Política

Angie Rodríguez acusa a Petro y dice temer por su seguridad tras denunciar corrupción

Hace 2 horas

Angie Rodríguez, aún directora del Fondo Adaptación, dijo temer por su seguridad y la de su hijo tras denunciar presunta corrupción en el Gobierno y señalar directamente a Gustavo Petro. El choque exhibe una fractura política que ahora escala al terreno personal y judicial.

Angie Rodríguez, directora aún en funciones del Fondo Adaptación, lanzó una acusación de alto voltaje político al afirmar que el presidente Gustavo Petro sería su “mayor victimario”, en el marco de una denuncia por presunta corrupción dentro del Gobierno. La funcionaria aseguró además que hoy siente temor por su seguridad y la de su hijo, una revelación que eleva el conflicto más allá de la disputa institucional y lo convierte en un enfrentamiento con implicaciones personales, políticas y jurídicas.

Según informó El Tiempo - Política, Rodríguez hizo estas declaraciones luego de exponer señales que, a su juicio, comprometen la transparencia de la administración. Su señalamiento no solo apunta al presidente saliente, sino que también deja ver una ruptura profunda en el círculo de poder que lo rodeó durante su mandato. En este tipo de controversias, el dato central no es únicamente la acusación, sino el ambiente que la rodea: una funcionaria que denuncia irregularidades mientras dice sentirse vulnerable, en un país donde las denuncias contra altos cargos suelen mezclarse con presiones, desconfianza y una intensa batalla por el control del relato público.

El episodio importa porque toca dos asuntos especialmente sensibles para Colombia. El primero es la credibilidad de las denuncias de corrupción dentro del propio Estado, un problema que golpea la confianza ciudadana cada vez que un caso así estalla en público. El segundo es la protección de quienes se atreven a hablar desde adentro. Cuando una funcionaria afirma temer por su vida y la de su familia, el debate deja de ser solo político y se traslada al terreno de las garantías institucionales. En un escenario de polarización, estas denuncias no solo comprometen a quienes están señalados, también ponen a prueba la capacidad del Estado para investigar sin sesgos y sin retaliaciones.
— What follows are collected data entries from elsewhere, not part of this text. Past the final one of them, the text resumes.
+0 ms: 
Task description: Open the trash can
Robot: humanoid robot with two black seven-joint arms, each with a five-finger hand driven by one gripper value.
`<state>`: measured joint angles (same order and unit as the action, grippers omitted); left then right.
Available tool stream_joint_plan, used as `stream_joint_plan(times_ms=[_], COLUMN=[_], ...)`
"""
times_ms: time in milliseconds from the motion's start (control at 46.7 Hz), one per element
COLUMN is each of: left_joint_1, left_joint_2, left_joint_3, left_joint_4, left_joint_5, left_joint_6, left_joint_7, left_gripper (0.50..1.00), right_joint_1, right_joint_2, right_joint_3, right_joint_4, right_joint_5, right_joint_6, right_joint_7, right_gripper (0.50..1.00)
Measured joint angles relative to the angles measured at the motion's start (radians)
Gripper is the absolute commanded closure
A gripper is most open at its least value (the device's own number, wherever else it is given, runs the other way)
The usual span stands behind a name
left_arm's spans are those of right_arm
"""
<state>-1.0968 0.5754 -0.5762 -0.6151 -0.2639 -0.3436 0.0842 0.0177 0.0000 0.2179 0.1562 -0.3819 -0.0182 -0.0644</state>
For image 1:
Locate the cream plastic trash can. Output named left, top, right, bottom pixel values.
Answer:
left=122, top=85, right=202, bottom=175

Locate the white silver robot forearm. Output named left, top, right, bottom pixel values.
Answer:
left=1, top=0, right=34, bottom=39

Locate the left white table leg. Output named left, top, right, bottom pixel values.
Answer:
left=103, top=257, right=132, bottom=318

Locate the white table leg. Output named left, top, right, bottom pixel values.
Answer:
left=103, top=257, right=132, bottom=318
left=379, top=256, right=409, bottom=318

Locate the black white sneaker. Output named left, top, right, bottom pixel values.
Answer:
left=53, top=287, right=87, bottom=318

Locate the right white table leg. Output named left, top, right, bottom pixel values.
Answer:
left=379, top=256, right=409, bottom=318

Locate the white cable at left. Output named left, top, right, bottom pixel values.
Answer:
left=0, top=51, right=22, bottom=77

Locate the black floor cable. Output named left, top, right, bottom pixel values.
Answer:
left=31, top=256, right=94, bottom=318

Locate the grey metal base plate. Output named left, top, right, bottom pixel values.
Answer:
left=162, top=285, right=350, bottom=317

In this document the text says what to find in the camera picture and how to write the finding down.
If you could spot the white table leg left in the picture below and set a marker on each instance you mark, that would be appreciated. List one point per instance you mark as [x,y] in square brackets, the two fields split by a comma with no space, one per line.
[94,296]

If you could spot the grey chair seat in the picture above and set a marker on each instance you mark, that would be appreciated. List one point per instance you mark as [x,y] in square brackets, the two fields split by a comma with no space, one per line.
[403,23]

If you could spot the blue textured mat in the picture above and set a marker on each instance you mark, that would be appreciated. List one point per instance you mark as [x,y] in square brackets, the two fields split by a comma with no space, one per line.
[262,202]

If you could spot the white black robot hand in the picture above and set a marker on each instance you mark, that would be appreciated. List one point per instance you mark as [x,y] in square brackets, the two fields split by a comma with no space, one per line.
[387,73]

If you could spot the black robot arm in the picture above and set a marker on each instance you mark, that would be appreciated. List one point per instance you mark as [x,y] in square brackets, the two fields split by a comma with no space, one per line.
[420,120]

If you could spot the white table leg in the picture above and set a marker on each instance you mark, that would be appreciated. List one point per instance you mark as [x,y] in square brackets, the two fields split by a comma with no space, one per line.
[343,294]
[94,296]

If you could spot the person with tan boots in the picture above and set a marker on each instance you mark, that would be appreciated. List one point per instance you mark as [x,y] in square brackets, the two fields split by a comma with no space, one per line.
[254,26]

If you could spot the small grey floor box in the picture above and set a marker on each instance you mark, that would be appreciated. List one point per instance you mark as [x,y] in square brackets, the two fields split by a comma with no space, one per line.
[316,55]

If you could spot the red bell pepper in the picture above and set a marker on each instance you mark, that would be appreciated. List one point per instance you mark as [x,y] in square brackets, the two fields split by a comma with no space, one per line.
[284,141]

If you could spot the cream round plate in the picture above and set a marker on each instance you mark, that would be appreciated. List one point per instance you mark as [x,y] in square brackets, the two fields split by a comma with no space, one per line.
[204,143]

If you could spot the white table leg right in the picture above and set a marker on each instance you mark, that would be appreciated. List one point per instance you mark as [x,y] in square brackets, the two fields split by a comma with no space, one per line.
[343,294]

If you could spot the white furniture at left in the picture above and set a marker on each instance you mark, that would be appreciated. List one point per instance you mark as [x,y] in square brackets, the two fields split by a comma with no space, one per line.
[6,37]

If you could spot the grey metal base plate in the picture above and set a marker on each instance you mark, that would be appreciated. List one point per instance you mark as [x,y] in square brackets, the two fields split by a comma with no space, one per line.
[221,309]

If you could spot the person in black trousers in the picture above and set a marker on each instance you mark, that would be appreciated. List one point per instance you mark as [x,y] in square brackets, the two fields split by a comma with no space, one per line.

Lo que ocurra en adelante será clave para medir si este caso termina como una pelea más en la ya larga lista de choques del petrismo o si abre una investigación capaz de llegar a las últimas consecuencias. Por ahora, el dato más inquietante no es únicamente la acusación contra el presidente, sino el mensaje de fondo: dentro del Gobierno, el costo de denunciar podría ser tan alto como el de callar. Y en Colombia, cuando una denuncia activa temor por seguridad personal, el problema ya no es solo de corrupción; es de poder, protección y confianza pública.